La liquidité s’améliore mais très doucement. « Pour le moment c’est la partie courte du crédit qui profite notamment des achats de la Fed, affirme Axel Botte. L’atténuation du rythme des sorties dans les fonds contribue également à ce que le marché et la liquidité s’améliorent mais très doucement. La faiblesse du resserrement des ‘spreads’ sur l’IG euro nous montre qu’il y a encore un peu de tension sur le marché et que tout n’est pas totalement rentré dans l’ordre ». Le spread IG en euro s’est resserré la semaine passée, mais uniquement de 10 pb, à 240 pb.

Cette stabilisation, on la doit aux banques centrales et à leurs interventions sur les marchés, qui profite uniquement à l’IG. « La forte activité sur le marché primaire IG, avec plus de 60 milliards d’euros émis en quinze jours, ce qui est gigantesque pour le marché européen, redonne confiance au marché, constate Juan Valencia. Dès que le flux d’émission va diminuer, nous nous attendons à une diminution des 'spreads' d’autant que la BCE concurrence les investisseurs sur ce marché ».

Le primaire HY est sinistré

Mais ces émissions se font avec des primes élevées, signe que ce marché n’est pas totalement revenu à la normale. « La demande est forte sur le primaire crédit parce que les investisseurs veulent capter cette prime par rapport au secondaire », observe Axel Botte.

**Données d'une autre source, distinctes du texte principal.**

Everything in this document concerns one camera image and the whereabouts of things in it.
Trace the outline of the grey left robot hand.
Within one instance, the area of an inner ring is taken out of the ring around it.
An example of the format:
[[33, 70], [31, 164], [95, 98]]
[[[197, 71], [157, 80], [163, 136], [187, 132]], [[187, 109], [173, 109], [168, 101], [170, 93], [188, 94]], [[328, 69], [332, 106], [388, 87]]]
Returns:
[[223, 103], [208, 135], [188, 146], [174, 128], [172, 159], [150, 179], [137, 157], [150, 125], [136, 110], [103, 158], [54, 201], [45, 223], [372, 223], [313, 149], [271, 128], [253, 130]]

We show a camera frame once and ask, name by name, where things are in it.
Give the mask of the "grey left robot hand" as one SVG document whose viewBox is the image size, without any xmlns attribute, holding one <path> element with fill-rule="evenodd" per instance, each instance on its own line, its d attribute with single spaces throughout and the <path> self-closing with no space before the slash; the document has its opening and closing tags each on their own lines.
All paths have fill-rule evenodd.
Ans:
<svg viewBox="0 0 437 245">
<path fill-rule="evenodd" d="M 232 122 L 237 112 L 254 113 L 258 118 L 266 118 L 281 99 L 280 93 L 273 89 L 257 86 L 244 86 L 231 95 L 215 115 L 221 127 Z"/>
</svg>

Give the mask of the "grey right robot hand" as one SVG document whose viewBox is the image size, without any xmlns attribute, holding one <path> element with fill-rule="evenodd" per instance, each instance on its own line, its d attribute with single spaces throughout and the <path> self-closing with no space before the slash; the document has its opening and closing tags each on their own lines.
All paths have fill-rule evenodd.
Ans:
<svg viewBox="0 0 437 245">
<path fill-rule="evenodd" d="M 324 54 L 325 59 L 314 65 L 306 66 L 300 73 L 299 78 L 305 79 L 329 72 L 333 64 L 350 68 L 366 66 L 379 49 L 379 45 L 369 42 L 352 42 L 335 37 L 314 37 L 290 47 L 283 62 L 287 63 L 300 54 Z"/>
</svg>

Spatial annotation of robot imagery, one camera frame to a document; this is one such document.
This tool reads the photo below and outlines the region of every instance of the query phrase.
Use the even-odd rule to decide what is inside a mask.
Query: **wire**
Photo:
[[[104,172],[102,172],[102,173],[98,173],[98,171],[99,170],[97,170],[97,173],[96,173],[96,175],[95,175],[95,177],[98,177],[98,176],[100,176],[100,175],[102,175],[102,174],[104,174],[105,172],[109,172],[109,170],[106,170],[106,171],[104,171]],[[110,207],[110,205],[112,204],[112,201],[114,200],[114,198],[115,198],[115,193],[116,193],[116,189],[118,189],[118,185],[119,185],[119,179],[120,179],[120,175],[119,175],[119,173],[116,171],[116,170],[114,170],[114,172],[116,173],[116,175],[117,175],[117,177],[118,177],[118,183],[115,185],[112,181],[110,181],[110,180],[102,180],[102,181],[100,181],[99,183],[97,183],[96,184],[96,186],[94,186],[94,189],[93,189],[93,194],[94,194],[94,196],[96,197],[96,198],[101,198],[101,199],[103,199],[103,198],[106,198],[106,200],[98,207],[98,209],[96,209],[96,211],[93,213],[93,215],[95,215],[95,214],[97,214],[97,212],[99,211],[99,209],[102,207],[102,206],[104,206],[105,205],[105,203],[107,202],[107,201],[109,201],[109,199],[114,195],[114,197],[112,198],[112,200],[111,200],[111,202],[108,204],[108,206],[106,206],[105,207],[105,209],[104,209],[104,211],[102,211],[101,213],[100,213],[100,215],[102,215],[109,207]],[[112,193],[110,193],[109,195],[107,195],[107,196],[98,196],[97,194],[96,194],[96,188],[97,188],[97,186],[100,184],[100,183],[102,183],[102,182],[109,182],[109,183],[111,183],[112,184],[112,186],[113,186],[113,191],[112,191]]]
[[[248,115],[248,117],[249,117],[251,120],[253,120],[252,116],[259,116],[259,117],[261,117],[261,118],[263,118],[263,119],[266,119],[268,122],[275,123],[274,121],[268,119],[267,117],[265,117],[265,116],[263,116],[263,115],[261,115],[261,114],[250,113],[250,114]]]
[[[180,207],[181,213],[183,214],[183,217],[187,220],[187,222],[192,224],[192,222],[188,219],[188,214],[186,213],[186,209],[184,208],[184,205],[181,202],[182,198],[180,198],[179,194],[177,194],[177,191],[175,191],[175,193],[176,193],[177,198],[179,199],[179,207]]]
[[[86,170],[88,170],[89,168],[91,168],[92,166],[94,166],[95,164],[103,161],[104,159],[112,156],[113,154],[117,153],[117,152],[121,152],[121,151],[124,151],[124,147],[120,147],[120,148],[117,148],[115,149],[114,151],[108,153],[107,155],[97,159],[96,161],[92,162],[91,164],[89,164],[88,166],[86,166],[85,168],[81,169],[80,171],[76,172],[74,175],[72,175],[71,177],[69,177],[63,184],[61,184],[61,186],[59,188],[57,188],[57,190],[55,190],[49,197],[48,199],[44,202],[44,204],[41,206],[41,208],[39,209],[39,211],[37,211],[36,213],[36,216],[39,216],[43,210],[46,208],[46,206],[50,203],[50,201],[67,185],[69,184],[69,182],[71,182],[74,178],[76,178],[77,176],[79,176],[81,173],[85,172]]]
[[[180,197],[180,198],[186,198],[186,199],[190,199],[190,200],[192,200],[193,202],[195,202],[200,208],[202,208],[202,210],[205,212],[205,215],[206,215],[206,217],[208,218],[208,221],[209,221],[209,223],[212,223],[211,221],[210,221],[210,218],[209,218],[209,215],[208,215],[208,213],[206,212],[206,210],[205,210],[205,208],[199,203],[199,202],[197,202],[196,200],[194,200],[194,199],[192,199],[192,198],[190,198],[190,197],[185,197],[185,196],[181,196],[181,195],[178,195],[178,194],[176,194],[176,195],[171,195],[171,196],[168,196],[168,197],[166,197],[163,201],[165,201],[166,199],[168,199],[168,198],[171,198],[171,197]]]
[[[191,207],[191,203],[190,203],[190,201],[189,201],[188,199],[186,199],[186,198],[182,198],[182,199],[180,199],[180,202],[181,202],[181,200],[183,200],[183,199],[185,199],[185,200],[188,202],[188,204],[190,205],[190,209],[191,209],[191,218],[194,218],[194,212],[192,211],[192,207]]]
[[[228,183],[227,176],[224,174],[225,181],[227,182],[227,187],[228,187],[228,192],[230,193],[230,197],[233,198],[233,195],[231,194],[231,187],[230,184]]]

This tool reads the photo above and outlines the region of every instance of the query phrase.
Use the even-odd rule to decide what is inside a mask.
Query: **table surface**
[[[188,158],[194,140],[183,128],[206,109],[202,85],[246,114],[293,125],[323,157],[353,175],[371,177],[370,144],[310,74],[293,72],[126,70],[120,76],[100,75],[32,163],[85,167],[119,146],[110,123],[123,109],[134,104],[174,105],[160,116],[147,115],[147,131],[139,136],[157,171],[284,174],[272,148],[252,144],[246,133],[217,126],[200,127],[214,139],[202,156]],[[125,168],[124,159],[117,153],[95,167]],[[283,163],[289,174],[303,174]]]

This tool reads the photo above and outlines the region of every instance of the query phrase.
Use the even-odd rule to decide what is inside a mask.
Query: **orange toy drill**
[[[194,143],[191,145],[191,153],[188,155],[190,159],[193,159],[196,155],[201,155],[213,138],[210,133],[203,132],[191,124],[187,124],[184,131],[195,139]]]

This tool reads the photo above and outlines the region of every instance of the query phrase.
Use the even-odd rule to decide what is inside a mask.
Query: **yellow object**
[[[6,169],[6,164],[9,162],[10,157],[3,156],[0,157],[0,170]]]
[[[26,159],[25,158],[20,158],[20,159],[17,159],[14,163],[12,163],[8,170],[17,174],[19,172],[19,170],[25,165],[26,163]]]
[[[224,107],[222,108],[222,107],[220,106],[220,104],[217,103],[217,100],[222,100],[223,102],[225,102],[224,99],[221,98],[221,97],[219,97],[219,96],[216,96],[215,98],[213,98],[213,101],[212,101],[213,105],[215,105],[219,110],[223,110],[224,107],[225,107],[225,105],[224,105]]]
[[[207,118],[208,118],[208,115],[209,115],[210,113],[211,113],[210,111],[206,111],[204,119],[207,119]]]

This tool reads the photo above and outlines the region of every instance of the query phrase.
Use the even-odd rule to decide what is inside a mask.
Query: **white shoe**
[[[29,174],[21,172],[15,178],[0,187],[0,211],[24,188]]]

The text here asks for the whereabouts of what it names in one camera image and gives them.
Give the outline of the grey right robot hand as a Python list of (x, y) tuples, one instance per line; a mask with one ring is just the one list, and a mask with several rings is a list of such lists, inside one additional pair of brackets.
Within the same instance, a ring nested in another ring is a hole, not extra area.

Même les belles signatures (hormis quelques exceptions proches de zéro – LVMH ou Orange) comme Total ou Airbus sont obligées de l’offrir pour assurer le bon succès de l’opération.

En revanche, les portes du primaire HY restent closes. « Cela sera possible si le marché confirme sa stabilisation », estime Juan Valencia. Ce qui signifiera que le marché fonctionne à nouveau correctement. « L’amélioration sur le marché secondaire peut prendre plusieurs mois malgré le soutien des banques centrales », craint néanmoins Axel Botte.